Why: - AI is expensive: ~$0.01-0.10 per request - Budget planning - ROI calculation
3. Quality Metrics¶
// Track LLM output quality
public class AiQualityMetrics {
public void recordSearchEnhancement(
List<Product> originalResults,
List<Product> enhancedResults,
String aiSuggestion) {
// Did AI change the results?
if (!originalResults.equals(enhancedResults)) {
metrics.recordAiImpact("changed_results");
}
// User feedback (if available)
metrics.recordUserSatisfaction(aiSuggestion);
// Response parsing success
if (isValidAiResponse(aiSuggestion)) {
metrics.recordParsingSuccess();
} else {
metrics.recordParsingFailure();
}
}
}
What to track: - Parsing success rate: % of valid responses - User satisfaction: thumbs up/down on results - Impact measurement: Did AI improve results? - Error types: Parse errors, invalid output, etc.

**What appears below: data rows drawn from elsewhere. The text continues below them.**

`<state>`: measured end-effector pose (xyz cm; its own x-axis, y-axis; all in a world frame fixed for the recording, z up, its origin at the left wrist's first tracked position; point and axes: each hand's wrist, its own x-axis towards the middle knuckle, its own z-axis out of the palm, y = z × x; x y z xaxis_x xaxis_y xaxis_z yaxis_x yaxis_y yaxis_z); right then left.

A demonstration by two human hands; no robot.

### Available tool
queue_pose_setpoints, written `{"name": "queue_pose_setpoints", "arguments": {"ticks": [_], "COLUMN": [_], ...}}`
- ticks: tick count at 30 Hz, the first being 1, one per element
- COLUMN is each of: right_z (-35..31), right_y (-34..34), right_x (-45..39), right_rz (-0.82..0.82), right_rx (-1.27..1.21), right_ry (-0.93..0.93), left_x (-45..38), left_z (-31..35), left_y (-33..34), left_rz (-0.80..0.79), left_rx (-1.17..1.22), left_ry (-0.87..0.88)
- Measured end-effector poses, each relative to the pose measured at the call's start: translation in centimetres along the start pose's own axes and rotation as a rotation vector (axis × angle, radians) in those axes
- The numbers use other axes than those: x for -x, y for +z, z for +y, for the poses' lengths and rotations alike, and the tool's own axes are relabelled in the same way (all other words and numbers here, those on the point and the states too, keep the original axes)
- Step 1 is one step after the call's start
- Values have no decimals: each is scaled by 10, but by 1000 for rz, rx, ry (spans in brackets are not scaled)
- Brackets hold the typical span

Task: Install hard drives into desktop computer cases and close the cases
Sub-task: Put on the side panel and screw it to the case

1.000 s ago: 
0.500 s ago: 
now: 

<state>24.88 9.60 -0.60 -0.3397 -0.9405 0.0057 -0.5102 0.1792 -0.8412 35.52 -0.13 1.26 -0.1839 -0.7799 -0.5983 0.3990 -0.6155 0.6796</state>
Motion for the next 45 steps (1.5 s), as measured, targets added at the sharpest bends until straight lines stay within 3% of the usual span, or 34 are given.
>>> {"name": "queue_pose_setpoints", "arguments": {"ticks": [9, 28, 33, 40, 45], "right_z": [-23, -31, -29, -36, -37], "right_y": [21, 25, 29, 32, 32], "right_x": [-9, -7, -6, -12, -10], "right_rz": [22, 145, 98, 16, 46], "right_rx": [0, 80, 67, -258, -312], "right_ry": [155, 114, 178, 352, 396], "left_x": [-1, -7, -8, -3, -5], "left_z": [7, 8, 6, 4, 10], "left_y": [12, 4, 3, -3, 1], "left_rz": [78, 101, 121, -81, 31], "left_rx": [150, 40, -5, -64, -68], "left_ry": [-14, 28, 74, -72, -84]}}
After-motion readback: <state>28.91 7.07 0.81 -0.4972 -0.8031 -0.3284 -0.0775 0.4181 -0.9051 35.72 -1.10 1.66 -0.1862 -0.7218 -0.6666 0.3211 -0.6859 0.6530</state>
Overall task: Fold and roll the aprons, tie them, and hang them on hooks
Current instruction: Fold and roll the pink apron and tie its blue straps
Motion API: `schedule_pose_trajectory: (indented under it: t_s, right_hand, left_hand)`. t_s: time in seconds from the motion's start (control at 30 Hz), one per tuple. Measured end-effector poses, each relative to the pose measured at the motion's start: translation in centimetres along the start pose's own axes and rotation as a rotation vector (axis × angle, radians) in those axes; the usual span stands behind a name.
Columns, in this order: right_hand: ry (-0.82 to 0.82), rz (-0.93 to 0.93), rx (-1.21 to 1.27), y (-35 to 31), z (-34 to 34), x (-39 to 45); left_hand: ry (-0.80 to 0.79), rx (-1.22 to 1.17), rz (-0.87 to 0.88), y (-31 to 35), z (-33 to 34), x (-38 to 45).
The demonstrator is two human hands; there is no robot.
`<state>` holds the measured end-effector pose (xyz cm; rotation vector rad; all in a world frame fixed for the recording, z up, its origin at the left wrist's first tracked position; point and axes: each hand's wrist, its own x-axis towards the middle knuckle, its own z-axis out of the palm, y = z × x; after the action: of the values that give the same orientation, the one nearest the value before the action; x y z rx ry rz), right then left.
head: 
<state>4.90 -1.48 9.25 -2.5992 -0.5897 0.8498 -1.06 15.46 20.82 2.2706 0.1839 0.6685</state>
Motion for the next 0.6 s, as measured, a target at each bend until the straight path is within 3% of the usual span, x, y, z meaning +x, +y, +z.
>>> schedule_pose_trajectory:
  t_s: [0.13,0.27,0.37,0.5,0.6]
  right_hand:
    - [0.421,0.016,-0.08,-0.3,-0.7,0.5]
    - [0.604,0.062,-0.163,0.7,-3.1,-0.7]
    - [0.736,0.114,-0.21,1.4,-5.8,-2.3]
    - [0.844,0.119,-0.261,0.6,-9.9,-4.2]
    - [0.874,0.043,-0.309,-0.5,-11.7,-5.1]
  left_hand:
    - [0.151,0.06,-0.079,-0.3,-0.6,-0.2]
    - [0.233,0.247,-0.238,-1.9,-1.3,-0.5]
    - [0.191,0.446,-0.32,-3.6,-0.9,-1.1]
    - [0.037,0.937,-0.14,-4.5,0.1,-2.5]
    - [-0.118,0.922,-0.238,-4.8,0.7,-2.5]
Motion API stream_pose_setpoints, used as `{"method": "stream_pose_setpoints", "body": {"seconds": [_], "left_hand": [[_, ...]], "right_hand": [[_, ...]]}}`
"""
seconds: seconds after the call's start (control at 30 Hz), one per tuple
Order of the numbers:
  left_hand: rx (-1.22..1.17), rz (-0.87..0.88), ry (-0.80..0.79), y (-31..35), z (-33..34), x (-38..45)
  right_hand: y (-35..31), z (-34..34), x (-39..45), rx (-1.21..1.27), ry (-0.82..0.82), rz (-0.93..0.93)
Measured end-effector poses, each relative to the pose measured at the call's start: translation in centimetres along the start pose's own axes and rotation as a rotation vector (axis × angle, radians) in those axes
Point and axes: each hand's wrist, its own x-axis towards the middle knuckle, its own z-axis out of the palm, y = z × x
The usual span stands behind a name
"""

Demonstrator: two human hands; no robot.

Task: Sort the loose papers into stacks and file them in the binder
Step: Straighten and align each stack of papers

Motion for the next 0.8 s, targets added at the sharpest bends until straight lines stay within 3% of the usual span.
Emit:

Why: - Is the AI feature actually helping? - Inform decisions about using AI - Identify bad prompts or quality issues
4. Availability Metrics¶
// Track LLM availability
public class AiAvailabilityMetrics {
public void recordAiCall(boolean success, Exception error) {
if (success) {
metrics.recordAiSuccess();
} else {
String errorType = error.getClass().getSimpleName();
metrics.recordAiFailure(errorType);
}
}
// Track fallback usage
public void recordFallbackUsed(String reason) {
metrics.recordFallback(reason); // "timeout", "rate_limit", "unavailable"
}
}
What to track: - Success rate: % of successful AI calls - Error types: Timeouts, auth failures, rate limits - Fallback rate: % using traditional method - SLA uptime: LLM provider availability
Why: - Understand system reliability - Ensure fallbacks are working - Alert on provider issues
Implementing Observability¶
Using Micrometer (Spring Boot)¶
@Service
public class ProductSearchService {
private final MeterRegistry meterRegistry;
private final AiClient aiClient;
public ProductSearchResponse searchProducts(ProductSearchRequest request) {
return meterRegistry.timer("product.search").recordCallable(() -> {
// Start metrics
long startTime = System.nanoTime();
try {
// Actual search logic
List<Product> results = findProducts(request);
if (request.getUseAIEnhancement()) {
meterRegistry.timer("ai.search.duration")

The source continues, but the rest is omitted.